• **WHAT THE EXERCISE ASKS**: All lines in the material containing the word "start" need to be copied.

• **INFORMATION SUPPLIED**:
※

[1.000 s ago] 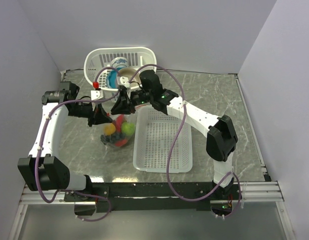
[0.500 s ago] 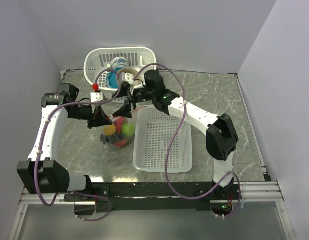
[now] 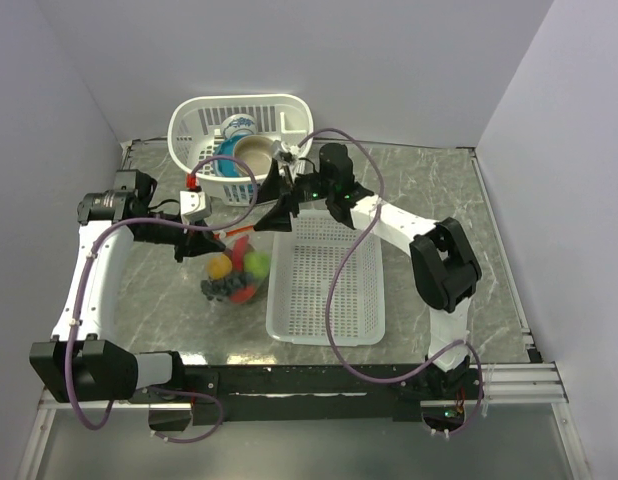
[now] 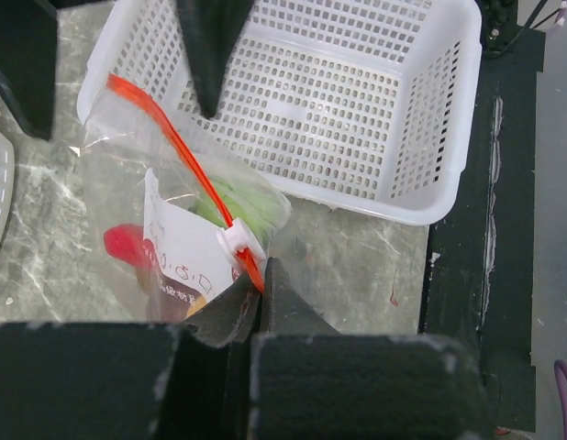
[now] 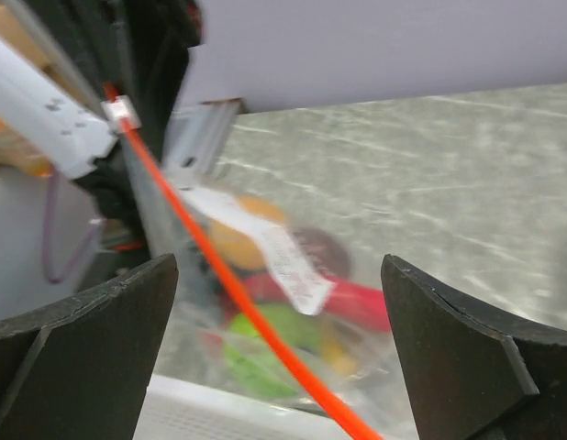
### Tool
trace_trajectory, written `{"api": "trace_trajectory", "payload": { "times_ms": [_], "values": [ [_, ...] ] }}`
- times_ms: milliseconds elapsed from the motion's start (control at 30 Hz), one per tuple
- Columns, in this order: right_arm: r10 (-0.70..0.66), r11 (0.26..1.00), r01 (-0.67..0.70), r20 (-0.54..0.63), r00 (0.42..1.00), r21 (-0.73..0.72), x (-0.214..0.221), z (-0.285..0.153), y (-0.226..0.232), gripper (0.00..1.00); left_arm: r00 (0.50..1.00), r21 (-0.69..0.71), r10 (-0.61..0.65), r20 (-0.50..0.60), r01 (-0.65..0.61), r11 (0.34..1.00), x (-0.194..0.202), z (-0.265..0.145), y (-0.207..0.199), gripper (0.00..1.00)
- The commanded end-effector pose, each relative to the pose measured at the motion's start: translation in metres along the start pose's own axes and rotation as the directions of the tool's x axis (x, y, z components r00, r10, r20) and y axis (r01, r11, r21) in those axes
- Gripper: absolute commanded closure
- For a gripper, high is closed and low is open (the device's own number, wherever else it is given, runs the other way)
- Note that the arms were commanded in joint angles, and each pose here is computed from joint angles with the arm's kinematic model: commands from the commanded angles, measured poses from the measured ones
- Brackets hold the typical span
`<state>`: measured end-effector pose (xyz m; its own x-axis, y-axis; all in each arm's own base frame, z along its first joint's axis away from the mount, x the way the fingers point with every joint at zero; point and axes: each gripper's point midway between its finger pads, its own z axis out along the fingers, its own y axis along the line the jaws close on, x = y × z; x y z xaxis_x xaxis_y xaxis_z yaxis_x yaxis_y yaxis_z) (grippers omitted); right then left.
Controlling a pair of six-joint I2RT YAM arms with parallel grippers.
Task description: Open the zip-top bag and remove the fake food
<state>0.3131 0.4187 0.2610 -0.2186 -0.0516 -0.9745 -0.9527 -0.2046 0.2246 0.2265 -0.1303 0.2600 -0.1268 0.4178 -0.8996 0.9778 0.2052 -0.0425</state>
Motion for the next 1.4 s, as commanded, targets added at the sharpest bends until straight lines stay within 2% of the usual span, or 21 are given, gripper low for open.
{"api": "trace_trajectory", "payload": {
  "times_ms": [0,200,433,533,567,667,800,1033,1133,1167,1233,1367],
  "values": [
    [-0.1,0.984,0.108,0.059,0.993,-0.143,-0.036,0.016,0.051,0.0,0.999,0.029,0.011,0.047,-0.012,1.0,-0.01,0.002,-0.001,0.99],
    [-0.124,0.976,0.132,0.06,0.991,-0.175,-0.038,0.029,0.066,0.0,0.998,0.036,0.019,0.052,-0.021,0.999,-0.009,0.004,0.0,0.99],
    [-0.166,0.974,0.172,0.049,0.985,-0.145,-0.05,0.04,0.066,0.01,0.999,0.035,0.011,0.04,-0.013,0.999,-0.005,0.004,0.001,0.99],
    [-0.181,0.975,0.186,0.047,0.982,-0.125,-0.051,0.046,0.06,0.09,0.999,0.036,0.014,0.044,-0.016,0.999,-0.006,0.004,0.0,0.99],
    [-0.178,0.976,0.183,0.046,0.983,-0.122,-0.052,0.047,0.059,0.17,0.999,0.036,0.013,0.043,-0.014,0.999,-0.005,0.004,0.0,0.99],
    [-0.182,0.978,0.184,0.026,0.983,-0.098,-0.051,0.054,0.054,0.28,0.999,0.036,0.01,0.038,-0.012,0.999,-0.005,0.004,-0.001,0.99],
    [-0.218,0.972,0.218,0.01,0.976,-0.087,-0.05,0.06,0.053,0.28,0.999,0.03,0.017,0.032,-0.018,0.999,-0.003,0.003,-0.001,0.98],
    [-0.195,0.978,0.193,-0.022,0.981,-0.074,-0.043,0.065,0.047,0.28,0.999,0.029,0.025,0.032,-0.026,0.999,-0.003,0.003,-0.003,0.98],
    [-0.196,0.978,0.194,-0.025,0.98,-0.074,-0.041,0.065,0.046,0.36,0.999,0.027,0.034,0.035,-0.035,0.999,-0.005,0.003,-0.004,0.98],
    [-0.196,0.978,0.193,-0.024,0.98,-0.074,-0.042,0.064,0.045,0.44,0.999,0.028,0.032,0.035,-0.033,0.999,-0.005,0.003,-0.004,0.98],
    [-0.188,0.98,0.185,-0.029,0.982,-0.079,-0.042,0.066,0.045,0.53,0.999,0.027,0.031,0.033,-0.032,0.999,-0.005,0.003,-0.004,0.98],
    [-0.193,0.978,0.19,-0.03,0.981,-0.08,-0.043,0.066,0.045,0.62,0.999,0.022,0.035,0.029,-0.035,0.999,-0.005,0.002,-0.003,0.98]
  ]
}}
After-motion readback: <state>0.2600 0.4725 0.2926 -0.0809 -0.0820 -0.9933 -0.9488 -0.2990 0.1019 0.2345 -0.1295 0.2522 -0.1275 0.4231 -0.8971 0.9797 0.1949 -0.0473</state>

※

• **RESPONSE TO THE TASK**:
- times_ms: milliseconds elapsed from the motion's start (control at 30 Hz), one per tuple
- The commanded end-effector pose, each relative to the pose measured at the motion's start: translation in metres along the start pose's own axes and rotation as the directions of the tool's x axis (x, y, z components r00, r10, r20) and y axis (r01, r11, r21) in those axes

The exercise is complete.